> [WORK INSTRUCTIONS]: Copy exactly, and only, the lines that start at the line containing "Please trace the outline of every instance of the white" and end at the last line of the material below.
-------
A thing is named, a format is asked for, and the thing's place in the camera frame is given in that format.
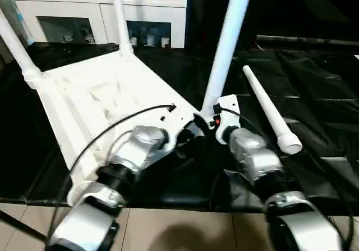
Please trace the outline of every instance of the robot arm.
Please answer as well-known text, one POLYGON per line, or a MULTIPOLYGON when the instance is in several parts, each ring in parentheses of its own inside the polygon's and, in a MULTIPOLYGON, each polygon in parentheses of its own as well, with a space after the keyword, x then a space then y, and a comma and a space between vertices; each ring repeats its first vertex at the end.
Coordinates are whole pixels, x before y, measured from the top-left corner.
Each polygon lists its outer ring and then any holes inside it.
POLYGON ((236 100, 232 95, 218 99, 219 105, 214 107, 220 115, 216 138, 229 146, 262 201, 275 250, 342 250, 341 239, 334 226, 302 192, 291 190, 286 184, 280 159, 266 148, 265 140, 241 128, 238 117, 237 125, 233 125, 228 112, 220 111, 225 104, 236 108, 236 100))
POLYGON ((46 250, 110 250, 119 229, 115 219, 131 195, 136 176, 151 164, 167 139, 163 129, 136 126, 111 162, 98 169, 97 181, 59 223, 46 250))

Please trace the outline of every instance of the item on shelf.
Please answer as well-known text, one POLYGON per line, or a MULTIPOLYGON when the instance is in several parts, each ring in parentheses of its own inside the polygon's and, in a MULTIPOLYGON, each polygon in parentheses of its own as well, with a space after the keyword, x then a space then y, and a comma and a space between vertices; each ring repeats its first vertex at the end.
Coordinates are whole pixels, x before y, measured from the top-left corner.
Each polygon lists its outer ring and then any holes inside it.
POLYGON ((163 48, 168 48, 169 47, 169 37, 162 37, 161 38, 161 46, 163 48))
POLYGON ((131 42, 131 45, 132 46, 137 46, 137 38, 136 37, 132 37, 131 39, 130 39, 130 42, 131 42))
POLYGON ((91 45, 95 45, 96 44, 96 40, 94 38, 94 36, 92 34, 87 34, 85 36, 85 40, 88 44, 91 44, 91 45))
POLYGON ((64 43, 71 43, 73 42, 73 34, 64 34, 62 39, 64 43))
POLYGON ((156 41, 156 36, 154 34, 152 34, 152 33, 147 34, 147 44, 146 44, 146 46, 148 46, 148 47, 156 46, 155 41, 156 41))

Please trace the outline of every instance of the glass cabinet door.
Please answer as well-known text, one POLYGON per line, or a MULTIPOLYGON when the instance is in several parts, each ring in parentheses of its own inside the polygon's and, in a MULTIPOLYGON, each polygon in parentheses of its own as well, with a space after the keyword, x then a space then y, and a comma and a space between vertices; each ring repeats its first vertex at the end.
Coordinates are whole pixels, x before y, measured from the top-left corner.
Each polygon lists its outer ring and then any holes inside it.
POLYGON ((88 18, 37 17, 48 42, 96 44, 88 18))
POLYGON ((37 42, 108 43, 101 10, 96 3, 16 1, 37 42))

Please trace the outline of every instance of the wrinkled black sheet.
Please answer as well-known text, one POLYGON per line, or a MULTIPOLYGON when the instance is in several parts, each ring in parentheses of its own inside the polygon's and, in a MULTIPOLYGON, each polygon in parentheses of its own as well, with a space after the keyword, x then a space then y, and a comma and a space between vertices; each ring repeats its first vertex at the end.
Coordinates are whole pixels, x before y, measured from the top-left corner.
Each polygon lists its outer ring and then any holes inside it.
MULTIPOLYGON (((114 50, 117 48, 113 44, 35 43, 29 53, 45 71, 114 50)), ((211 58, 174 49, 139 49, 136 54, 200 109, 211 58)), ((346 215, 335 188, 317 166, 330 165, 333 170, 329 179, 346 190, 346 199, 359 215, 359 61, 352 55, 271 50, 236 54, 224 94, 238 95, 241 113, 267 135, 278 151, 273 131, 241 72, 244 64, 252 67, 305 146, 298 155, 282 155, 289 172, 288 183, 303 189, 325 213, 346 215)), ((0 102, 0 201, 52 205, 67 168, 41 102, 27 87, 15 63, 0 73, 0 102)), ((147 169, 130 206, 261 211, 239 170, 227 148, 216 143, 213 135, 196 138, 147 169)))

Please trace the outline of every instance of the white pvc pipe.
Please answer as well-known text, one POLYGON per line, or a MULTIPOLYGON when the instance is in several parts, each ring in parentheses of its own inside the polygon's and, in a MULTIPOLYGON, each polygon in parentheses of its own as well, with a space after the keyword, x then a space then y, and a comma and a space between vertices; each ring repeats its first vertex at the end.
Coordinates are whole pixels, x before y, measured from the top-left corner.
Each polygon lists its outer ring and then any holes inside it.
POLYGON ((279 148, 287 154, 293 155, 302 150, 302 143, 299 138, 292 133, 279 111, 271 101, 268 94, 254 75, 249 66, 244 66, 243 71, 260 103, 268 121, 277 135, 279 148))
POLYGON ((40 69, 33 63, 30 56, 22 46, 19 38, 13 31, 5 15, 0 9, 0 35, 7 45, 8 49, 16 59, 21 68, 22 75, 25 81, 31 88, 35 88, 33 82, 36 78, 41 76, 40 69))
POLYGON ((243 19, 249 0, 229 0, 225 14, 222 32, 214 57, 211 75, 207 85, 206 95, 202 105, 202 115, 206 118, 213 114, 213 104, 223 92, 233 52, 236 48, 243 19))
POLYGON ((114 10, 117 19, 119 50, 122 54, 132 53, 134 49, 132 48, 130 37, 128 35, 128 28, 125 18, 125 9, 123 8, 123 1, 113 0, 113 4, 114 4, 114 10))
-------
> [RESPONSE]:
Please trace the outline of every instance of the white pvc pipe.
Please answer as well-known text, one POLYGON per line, or a MULTIPOLYGON when the instance is in several parts, each ring in parentheses of its own inside the polygon's and, in a MULTIPOLYGON, each polygon in parentheses of its own as well, with a space after the keyword, x then a space then y, and a comma and a space between vertices; each ring repeats its first vertex at the end.
Coordinates are whole pixels, x before y, measured from the top-left corner.
Each polygon lists its outer ring and then any holes inside it.
POLYGON ((279 148, 287 154, 293 155, 302 150, 302 143, 299 138, 292 133, 279 111, 271 101, 268 94, 254 75, 249 66, 244 66, 243 71, 260 103, 268 121, 277 135, 279 148))
POLYGON ((40 69, 33 63, 30 56, 22 46, 19 38, 13 31, 5 15, 0 9, 0 35, 7 45, 8 49, 16 59, 21 68, 22 75, 25 81, 31 88, 35 88, 33 82, 36 78, 41 76, 40 69))
POLYGON ((243 19, 249 0, 229 0, 225 14, 222 32, 214 57, 211 75, 207 85, 206 95, 202 105, 202 115, 206 118, 213 114, 213 104, 223 92, 233 52, 236 48, 243 19))
POLYGON ((114 10, 117 19, 119 50, 122 54, 132 53, 134 49, 132 48, 130 37, 128 35, 128 28, 125 18, 125 9, 123 8, 123 1, 113 0, 113 4, 114 4, 114 10))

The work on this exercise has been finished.